De son côté, le pédiatre de ville assumerait un rôle de recours dans le suivi de certaines maladies chroniques et d'expert, par exemple sur les troubles du neuro-développement et les troubles des apprentissages et plus globalement sur le développement de l’enfant. Recentré sur les enfants avec des besoins particuliers ou des facteurs de risque (enfants porteurs de maladies chroniques, handicapés, prématurés ou présentant des facteurs de vulnérabilité à la naissance…), le spécialiste assurerait le rôle de médecin traitant pour le suivi du développement (examens préventifs), les consultations non programmées (maladies infectieuses), et la coordination des soins, estime l'IGAS. Le renforcement de ces missions spécialisées des pédiatres de ville devrait s'accompagner des ajustements du financement de leurs actes et de leur nomenclature pour permettre notamment à ces spécialistes de salarier des assistants médicaux, un emploi qui reste encore très minoritaire aujourd'hui, selon l'IGAS.

Les infirmiers puériculteurs en renfort

Autre recommandation du rapport pour élargir l'offre de soins : le développement de l'exercice libéral des infirmières puéricultrices qui pourraient assurer des consultations autonomes (dans le cadre d'un protocole ou en binôme avec un médecin) ou les délégations de tâches aux infirmières puéricultrices à l'instar de ce qui est déjà fait dans la filière visuelle entre les orthoptistes et les ophtalmologistes. L'IGAS préconise aussi la création d'actes dédiés à ces professionnels de santé dans la nomenclature générale des actes et des prestations (NGAP).

Pour l'hôpital, la mission préconise aussi de recentrer l'activité et de mieux la valoriser. « Le mouvement actuel de spécialisation doit toutefois se concilier avec le maintien d'une pédiatrie généraliste (ou polyvalente) à l'hôpital, tant en CH qu'en CHU, qui suppose une meilleure analyse des besoins de postes en pédiatrie polyvalente à l’hôpital », précise l'IGAS.
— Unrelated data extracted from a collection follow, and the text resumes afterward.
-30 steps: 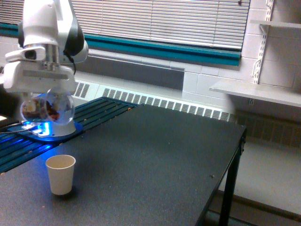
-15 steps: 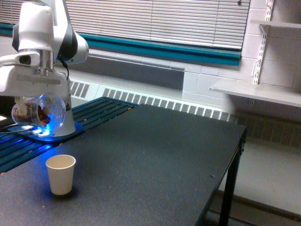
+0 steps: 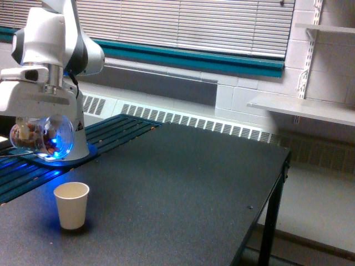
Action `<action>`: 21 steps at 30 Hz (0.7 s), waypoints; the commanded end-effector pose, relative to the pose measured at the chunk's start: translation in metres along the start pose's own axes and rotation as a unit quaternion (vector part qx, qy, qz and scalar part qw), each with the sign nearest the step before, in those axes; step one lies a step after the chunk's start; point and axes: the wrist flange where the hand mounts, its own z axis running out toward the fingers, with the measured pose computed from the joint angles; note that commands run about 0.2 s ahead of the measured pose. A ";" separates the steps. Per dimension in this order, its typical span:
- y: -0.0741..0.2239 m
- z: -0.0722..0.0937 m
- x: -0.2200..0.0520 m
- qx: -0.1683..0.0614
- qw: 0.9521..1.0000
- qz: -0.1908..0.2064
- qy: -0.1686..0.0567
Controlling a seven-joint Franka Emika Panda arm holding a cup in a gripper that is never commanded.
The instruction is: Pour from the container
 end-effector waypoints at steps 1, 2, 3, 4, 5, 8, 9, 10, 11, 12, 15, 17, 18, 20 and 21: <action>-0.007 0.007 -0.005 -0.006 1.000 0.011 -0.009; -0.007 0.008 -0.005 -0.008 1.000 0.008 -0.009; -0.008 0.009 -0.005 -0.010 1.000 0.006 -0.010; -0.009 0.009 -0.005 -0.011 1.000 0.004 -0.010; -0.010 0.010 -0.005 -0.012 1.000 0.002 -0.011; -0.014 0.012 -0.004 -0.017 1.000 -0.005 -0.011; -0.014 0.012 -0.003 -0.019 1.000 -0.007 -0.011; -0.015 0.013 -0.003 -0.020 1.000 -0.009 -0.011; -0.016 0.013 -0.003 -0.022 1.000 -0.011 -0.011; -0.017 0.014 -0.003 -0.023 1.000 -0.013 -0.011; -0.018 0.015 -0.002 -0.029 0.999 -0.018 -0.011; -0.018 0.016 -0.001 -0.033 0.999 -0.021 -0.010; -0.018 0.016 -0.001 -0.036 0.999 -0.022 -0.010; -0.017 0.017 -0.001 -0.039 0.999 -0.023 -0.010; -0.017 0.018 -0.001 -0.041 0.999 -0.023 -0.010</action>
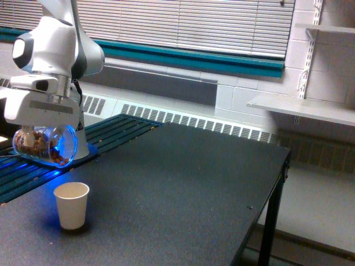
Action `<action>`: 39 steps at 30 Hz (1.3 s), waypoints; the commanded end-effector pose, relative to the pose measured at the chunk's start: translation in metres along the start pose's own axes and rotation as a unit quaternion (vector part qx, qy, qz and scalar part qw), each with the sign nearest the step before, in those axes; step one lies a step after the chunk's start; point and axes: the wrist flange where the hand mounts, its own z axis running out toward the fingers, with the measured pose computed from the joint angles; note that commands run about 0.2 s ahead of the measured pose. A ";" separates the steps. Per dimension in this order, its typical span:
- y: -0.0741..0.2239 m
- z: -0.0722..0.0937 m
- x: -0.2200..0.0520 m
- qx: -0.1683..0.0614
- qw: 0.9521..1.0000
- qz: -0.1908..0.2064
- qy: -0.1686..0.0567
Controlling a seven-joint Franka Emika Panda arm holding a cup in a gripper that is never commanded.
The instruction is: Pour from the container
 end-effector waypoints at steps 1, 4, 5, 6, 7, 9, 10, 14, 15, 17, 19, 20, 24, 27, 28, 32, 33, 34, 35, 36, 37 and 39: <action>-0.002 0.002 0.002 -0.012 1.000 0.018 0.000; 0.000 0.004 0.002 -0.018 1.000 0.015 0.000; 0.000 0.005 0.002 -0.020 1.000 0.015 -0.001; 0.000 0.006 0.001 -0.022 1.000 0.015 -0.002; 0.001 0.006 0.001 -0.024 1.000 0.014 -0.002; 0.002 0.008 0.001 -0.028 1.000 0.013 -0.002; 0.002 0.009 0.001 -0.029 0.999 0.013 -0.003; 0.003 0.011 0.001 -0.036 0.999 0.009 -0.003; 0.003 0.011 0.001 -0.037 0.999 0.009 -0.003; 0.003 0.012 0.002 -0.039 0.999 0.008 -0.003; 0.002 0.013 0.003 -0.041 0.999 0.006 -0.003; 0.002 0.013 0.003 -0.041 0.999 0.006 -0.003; 0.000 0.013 0.006 -0.043 0.999 0.001 -0.001; -0.001 0.013 0.007 -0.046 0.999 -0.003 -0.002; -0.002 0.013 0.007 -0.046 0.999 -0.004 -0.002; -0.003 0.014 0.007 -0.049 0.999 -0.009 -0.002; -0.003 0.014 0.007 -0.050 0.999 -0.011 -0.002; -0.003 0.014 0.006 -0.051 0.999 -0.013 -0.002; -0.003 0.014 0.006 -0.051 0.999 -0.014 -0.003; -0.003 0.014 0.005 -0.052 0.999 -0.015 -0.003; -0.002 0.014 0.005 -0.054 0.998 -0.017 -0.004; -0.002 0.015 0.004 -0.056 0.998 -0.020 -0.004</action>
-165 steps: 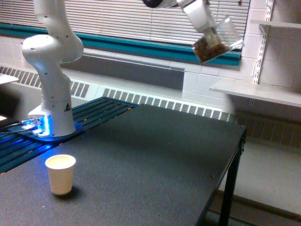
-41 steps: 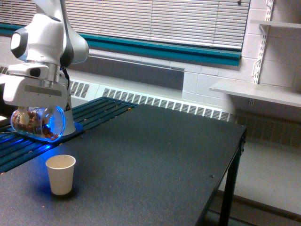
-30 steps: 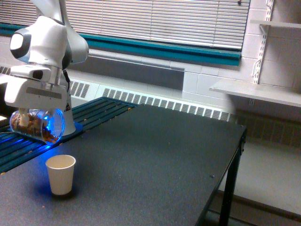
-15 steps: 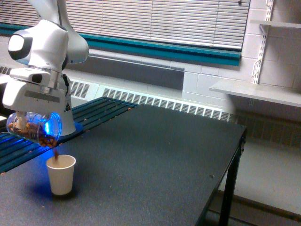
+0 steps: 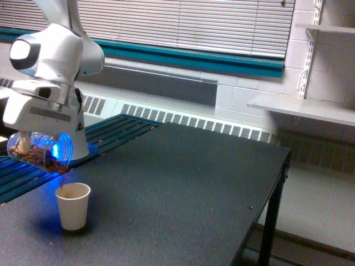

Enfin, le rapport mise sur les communautés professionnelles territoriales de santé (CPTS) pour développer l'exercice coordonné entre les professionnels de santé de l'enfant de ville (médecin, pédiatre, infirmiers puériculteurs, orthophonistes..) mais aussi entre l'ambulatoire et l'hôpital public.

 

Le Syndicat national des pédiatres français sonne l'alerte

Pour le SNPF, les préconisations du rapport de l'IGAS « ne permettront plus aux professionnels de santé de suivre correctement la santé des enfants, leur développement moteur et psychologique, et leurs apprentissages ». Le syndicat estime que le repositionnement suggéré par l'IGAS reviendrait à « augmenter l’errance diagnostique, ou ne pas assurer les dépistages essentiels sensori-moteur ou cognitif ». « Plus que jamais les pédiatres doivent rester les "experts du suivi en première ligne de l’enfant" », insiste le SNPF. Prêts à renforcer « toutes les collaborations pour un parcours de soins des enfants pluridisciplinaire », les pédiatres se déclarent notamment favorables à « une amélioration globale de la formation des médecins généralistes notamment dans la prise en charge des pathologies infectieuses et la vaccination » et à un « pool de médecins généralistes plus impliqués dans la santé de l’enfant ». Des aménagements qui doivent aller de pair avec une augmentation « volontariste » du nombre de pédiatres.